The 4 Primary Types of Entrepreneurs
If that sounds like you, consider the four most common types of entrepreneurs. Ask yourself some basic questions as you do your research, collect assets, and marshall your talents.
Since the overwhelming majority of entrepreneurs will choose to become small business owners, this category will be covered first and in the greatest detail.
1. Small Business Owner/Operator
Far and away, small business owners/operators are the most common type of entrepreneur. Small- to medium-sized businesses (SMBs) represent more than 99% of all entrepreneurial enterprises.
This type of opportunity is vastly appealing for many reasons, though enhanced freedom consistently ranks near the top. There’s no shortage of hard workers who prefer to be their own boss, and SMBs play a crucial role in keeping the economy healthy.
Primary Characteristics of the Successful SMB Owner/Operator
However, being your own boss is also something of a double-edged sword. Being your own boss means you are typically your sole source of accountability.
This is the primary reason “hard worker” should be considered the No. 1 non-negotiable characteristic before considering this as a career objective. If you’re not a self-starter, think long and hard before you begin investing in opening a new business.
Ask Yourself: Am I truly a self-starter at heart? Do others who know me well agree with that self-assessment?
There are several personality tests you can take, many of which are free and accessible online. Submitting yourself to the process can provide great insight.
You will need capital and a business plan, of course. But always remember that the primary asset you bring to any venture is yourself. Every successful enterprise starts with at least one tireless, indefatigable champion.
Another valuable trait common to the successful SMB entrepreneur is the ability to pivot and adapt to changing conditions.
The past few years have provided a hard lesson regarding what happens when an immediate need for flexibility encounters entrenched resistance. The three-month period of February through April 2020 represented the single most significant loss of business owners ever, with 3.3 million shuttering their operations.
In the 21st century, resisting change with a “We’ve always done it this way!” attitude just won’t cut it.

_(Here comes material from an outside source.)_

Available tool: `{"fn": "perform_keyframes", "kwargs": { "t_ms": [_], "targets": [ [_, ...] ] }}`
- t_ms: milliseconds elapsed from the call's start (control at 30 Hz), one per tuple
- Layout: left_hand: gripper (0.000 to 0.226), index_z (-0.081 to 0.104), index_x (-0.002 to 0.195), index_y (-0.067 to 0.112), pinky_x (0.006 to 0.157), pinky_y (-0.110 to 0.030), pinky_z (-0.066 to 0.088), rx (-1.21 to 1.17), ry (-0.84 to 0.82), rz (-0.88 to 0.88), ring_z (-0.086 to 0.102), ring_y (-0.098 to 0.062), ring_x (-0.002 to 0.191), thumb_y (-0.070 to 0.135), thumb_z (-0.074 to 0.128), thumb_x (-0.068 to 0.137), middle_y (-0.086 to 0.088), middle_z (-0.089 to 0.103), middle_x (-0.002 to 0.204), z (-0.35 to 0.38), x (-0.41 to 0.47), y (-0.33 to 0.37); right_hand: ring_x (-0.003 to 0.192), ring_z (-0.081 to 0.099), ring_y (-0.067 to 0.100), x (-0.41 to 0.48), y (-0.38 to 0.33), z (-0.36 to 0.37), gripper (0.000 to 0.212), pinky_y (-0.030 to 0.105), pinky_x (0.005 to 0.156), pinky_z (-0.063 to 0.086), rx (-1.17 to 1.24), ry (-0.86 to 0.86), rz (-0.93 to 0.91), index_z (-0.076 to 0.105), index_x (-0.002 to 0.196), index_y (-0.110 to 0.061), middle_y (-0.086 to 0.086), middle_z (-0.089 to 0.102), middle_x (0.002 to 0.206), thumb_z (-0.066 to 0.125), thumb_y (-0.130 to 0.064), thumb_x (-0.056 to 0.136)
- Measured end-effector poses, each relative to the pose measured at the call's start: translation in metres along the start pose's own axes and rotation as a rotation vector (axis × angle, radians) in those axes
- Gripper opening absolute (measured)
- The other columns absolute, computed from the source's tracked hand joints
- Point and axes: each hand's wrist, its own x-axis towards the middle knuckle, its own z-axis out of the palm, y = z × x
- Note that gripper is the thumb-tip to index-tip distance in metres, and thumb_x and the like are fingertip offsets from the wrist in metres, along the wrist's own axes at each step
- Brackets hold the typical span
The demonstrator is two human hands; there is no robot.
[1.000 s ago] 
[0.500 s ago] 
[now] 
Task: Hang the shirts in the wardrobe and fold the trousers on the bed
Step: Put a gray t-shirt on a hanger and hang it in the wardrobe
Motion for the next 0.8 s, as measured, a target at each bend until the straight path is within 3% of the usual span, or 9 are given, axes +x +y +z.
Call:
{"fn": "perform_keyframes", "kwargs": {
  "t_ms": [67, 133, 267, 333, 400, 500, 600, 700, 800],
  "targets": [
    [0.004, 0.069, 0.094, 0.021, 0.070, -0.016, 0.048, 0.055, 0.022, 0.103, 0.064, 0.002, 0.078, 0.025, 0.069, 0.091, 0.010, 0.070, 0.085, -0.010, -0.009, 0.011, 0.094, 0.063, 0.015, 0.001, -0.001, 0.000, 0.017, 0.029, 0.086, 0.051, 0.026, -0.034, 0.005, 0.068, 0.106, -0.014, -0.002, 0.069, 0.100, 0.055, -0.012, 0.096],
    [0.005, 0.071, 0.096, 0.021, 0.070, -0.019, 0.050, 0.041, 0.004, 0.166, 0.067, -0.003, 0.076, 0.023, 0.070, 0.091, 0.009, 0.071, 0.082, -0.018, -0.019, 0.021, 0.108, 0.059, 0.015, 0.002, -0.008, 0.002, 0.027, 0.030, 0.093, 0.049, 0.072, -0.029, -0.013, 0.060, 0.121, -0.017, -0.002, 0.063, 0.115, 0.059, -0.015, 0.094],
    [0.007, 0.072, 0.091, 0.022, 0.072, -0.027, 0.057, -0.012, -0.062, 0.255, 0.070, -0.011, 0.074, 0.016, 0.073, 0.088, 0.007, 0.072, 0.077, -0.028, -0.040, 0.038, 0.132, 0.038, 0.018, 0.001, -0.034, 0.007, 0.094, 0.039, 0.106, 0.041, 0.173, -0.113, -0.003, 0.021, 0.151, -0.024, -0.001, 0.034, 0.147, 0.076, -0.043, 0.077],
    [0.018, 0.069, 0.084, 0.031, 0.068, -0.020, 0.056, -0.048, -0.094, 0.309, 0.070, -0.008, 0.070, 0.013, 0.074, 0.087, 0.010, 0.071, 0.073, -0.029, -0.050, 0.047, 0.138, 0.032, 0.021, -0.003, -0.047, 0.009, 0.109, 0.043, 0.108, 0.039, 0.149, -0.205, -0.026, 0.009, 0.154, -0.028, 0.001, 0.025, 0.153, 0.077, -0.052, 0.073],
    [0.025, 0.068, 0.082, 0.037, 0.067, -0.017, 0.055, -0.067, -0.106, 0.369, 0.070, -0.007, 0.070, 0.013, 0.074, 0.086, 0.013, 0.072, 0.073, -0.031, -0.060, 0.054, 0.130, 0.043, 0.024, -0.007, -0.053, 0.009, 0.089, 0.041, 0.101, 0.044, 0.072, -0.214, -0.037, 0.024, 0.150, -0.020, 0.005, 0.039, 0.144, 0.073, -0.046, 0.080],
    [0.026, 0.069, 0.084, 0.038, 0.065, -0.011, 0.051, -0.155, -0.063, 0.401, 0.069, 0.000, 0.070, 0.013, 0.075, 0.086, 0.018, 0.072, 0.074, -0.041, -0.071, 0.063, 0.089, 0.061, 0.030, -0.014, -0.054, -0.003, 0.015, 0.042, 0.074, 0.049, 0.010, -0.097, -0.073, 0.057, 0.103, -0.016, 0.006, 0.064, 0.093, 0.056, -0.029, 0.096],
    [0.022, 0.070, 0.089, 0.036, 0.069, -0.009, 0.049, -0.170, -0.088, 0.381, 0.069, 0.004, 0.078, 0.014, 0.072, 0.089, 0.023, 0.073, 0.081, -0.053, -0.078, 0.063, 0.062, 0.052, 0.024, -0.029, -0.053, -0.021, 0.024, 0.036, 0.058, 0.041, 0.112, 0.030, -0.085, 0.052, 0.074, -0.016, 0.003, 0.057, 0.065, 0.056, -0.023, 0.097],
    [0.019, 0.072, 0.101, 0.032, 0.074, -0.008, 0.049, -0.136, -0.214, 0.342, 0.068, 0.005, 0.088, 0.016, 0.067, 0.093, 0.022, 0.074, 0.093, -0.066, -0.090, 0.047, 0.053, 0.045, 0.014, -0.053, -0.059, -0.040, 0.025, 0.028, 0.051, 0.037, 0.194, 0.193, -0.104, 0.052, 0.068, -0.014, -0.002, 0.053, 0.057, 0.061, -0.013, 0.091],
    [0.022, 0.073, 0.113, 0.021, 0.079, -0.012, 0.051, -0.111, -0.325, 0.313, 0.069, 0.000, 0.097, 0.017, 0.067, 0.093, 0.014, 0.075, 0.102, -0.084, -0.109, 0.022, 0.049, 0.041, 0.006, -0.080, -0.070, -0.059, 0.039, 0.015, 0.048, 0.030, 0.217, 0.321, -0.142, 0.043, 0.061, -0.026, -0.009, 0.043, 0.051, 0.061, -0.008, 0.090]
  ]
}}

Ask Yourself: What is my immediate response when confronted with changes I did not anticipate? Do I tend to get more emotional than analytical?
An instinctive emotional response doesn’t preclude you from SMB success. Instead, you are merely trying to become more self-aware and make allowances for any weaknesses you discover.
For example, let’s say you know you tend to react much faster than you respond. Knowing this to be true about yourself, you could institute a self-policing policy to counteract this tendency. Anytime a decision is required in the face of unanticipated circumstances, you simply force yourself to go on a 20-minute walk before responding.
The final must-have personality characteristic for the would-be small business entrepreneur is persistence.
Many are familiar with the famous quote of Thomas Edison, who took a very different approach to his lack of immediate success:
“I have not failed. I’ve just found 10,000 ways that won’t work.”
As a budding entrepreneur, you will undoubtedly encounter obstacles and setbacks. Keep your vision in mind as you move forward, adjusting expectations as needed.
Ask Yourself: How do I respond to frustration and failure?
Pay attention not only to what is being said but also to your emotional response to it. Do you get defensive? Do you immediately begin refuting the assertions?